Here is how the meditation for July 28 runs in My Daily Prayer. Note the vigor, the toughness, the earnestness, the proper pride in it, and the way it expands on the Collect of the day:
Nazarius and Celsus were martyred at Milan about the year 68. Victor I, born in Africa, suffered martyrdom about 198. Innocent I died in 417. These Saints, each eminent in his own time, are links in the glorious chain of Martyrs and Confessors which stretches from the days of our Lord to our own, and will continue its unceasing witness to the truth of the Catholic Faith and the vitality of the Catholic Church, even to the end of time. Conscious of our inability to do anything without divine help, we pray today that the glorious examples of these champions of God may be our defense and the strength of our weakness. In this life our profession of the Faith will entail many trials and griefs. While, probably, these will not require the shedding of our blood, they will cause us a certain amount of suffering. But we know that God, if we persevere in loyalty to Him, will glorify sorrow, transforming it into joy everlasting.

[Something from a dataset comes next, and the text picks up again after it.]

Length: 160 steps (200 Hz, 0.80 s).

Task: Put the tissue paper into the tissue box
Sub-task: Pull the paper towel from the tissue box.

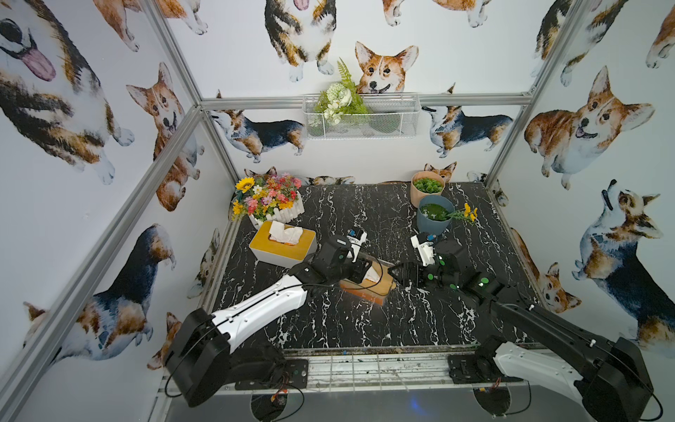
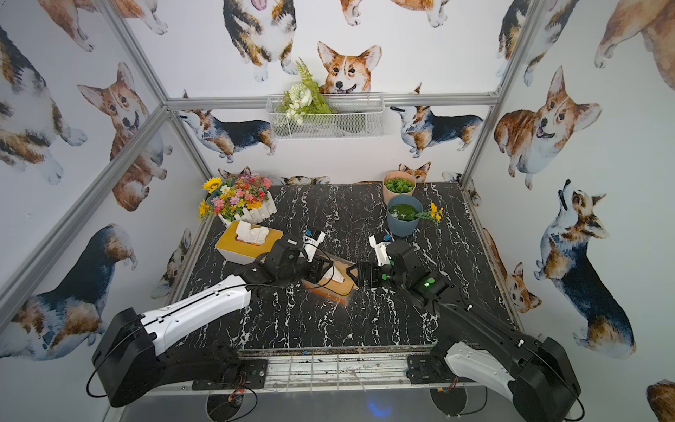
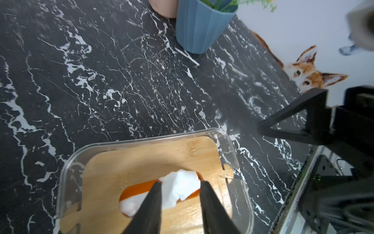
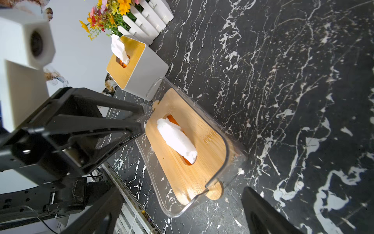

(To read more about the great Mass on their feast day and what lessons it teaches us, have a look at this article: “‘The heathens have defiled Thy holy temple… Revenge the blood of Thy saints!’: On the Thymotic Realism of the Traditional Latin Mass”)
After decades of praying with a daily missal, I have come to love the more obscure saints because they remind me of what a far-flung, extravagant, civilization-straddling, centuries-old religion we belong to. That is the religion I intend to practice, in all its traditional glory, to my dying day, and it gives me joy to see that the number of those who are of like mind and heart is growing apace.